• _Work to be completed_
Copy the listing that follows exactly. Its pictures do not belong in the copy.

• _Raw data_
☆ ☆ ☆

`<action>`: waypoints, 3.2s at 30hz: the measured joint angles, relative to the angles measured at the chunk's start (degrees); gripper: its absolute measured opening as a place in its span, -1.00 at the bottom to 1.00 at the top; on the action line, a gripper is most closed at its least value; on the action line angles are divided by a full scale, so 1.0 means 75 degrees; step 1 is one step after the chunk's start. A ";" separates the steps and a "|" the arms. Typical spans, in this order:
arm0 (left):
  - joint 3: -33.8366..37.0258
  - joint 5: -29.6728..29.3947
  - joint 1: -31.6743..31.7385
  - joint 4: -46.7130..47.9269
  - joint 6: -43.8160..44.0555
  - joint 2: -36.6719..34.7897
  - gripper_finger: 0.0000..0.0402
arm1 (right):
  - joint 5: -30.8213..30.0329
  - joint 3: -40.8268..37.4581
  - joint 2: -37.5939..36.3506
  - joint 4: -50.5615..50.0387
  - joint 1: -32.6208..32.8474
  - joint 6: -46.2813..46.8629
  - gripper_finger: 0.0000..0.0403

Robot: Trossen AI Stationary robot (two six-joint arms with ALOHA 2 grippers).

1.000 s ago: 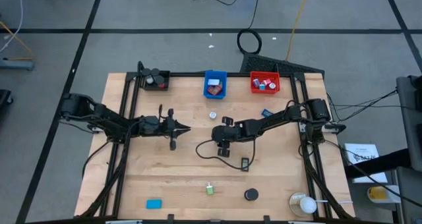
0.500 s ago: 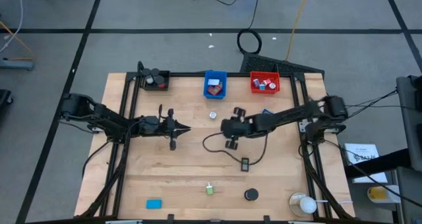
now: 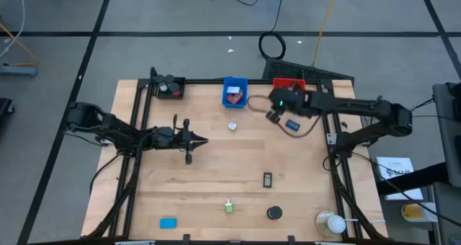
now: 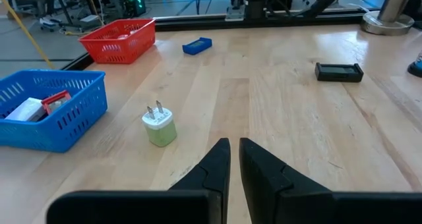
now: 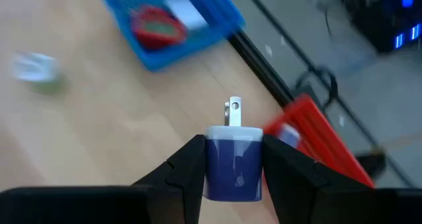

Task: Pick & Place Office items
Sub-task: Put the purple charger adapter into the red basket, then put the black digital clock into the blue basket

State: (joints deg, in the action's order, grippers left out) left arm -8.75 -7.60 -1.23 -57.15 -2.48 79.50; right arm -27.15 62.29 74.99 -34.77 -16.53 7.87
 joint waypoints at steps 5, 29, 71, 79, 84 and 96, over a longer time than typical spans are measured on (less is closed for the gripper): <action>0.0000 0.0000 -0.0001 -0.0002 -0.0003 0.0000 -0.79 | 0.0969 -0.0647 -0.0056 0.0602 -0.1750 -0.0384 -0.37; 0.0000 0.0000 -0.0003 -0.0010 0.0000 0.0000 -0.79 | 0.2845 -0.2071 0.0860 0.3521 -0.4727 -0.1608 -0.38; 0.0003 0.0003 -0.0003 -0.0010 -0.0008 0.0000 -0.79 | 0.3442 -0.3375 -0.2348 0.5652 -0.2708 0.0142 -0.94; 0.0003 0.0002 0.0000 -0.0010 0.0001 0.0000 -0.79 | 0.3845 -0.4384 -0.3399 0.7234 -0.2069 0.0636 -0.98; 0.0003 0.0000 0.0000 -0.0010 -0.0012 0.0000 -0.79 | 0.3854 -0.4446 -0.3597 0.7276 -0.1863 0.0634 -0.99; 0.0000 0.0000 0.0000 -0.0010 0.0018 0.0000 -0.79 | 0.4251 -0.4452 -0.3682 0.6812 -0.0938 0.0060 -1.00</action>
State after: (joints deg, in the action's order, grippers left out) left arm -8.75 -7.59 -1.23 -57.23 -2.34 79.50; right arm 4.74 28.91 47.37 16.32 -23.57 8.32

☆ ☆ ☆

• _Task output_
`<action>`: waypoints, 3.2s at 30hz: the measured joint angles, relative to the angles measured at the chunk's start (degrees); gripper: its absolute measured opening as a place in its span, -1.00 at the bottom to 1.00 at the top; on the action line, a gripper is most closed at its least value; on the action line angles are divided by a full scale, so 1.0 means 75 degrees; step 1 is one step after the chunk's start. A ";" separates the steps and a "|" the arms. Typical spans, in this order:
arm0 (left):
  - joint 3: -33.8366..37.0258
  - joint 5: -29.6728..29.3947
  - joint 1: -31.6743..31.7385
  - joint 4: -46.7130..47.9269
  - joint 6: -43.8160..44.0555
  - joint 2: -36.6719..34.7897
  - gripper_finger: 0.0000..0.0402
arm1 (right):
  - joint 5: -30.8213..30.0329
  - joint 3: -40.8268..37.4581
  - joint 2: -37.5939..36.3506
  - joint 4: -50.5615..50.0387
  - joint 1: -32.6208..32.8474
  - joint 6: -46.2813..46.8629
  - gripper_finger: 0.0000..0.0403

Robot: Trossen AI Stationary robot (two six-joint arms with ALOHA 2 grippers).

1.000 s ago: 
0.500 s ago: 
now: 
now: 
now: 

Task: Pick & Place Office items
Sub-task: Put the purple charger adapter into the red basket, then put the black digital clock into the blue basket

State: (joints deg, in the action's order, grippers left out) left arm -8.75 -7.60 -1.23 -57.15 -2.48 79.50; right arm -27.15 62.29 74.99 -34.77 -16.53 7.87
 joint waypoints at steps 5, 29, 71, 79, 84 and 96, over a longer time than typical spans are measured on (less is closed for the gripper): <action>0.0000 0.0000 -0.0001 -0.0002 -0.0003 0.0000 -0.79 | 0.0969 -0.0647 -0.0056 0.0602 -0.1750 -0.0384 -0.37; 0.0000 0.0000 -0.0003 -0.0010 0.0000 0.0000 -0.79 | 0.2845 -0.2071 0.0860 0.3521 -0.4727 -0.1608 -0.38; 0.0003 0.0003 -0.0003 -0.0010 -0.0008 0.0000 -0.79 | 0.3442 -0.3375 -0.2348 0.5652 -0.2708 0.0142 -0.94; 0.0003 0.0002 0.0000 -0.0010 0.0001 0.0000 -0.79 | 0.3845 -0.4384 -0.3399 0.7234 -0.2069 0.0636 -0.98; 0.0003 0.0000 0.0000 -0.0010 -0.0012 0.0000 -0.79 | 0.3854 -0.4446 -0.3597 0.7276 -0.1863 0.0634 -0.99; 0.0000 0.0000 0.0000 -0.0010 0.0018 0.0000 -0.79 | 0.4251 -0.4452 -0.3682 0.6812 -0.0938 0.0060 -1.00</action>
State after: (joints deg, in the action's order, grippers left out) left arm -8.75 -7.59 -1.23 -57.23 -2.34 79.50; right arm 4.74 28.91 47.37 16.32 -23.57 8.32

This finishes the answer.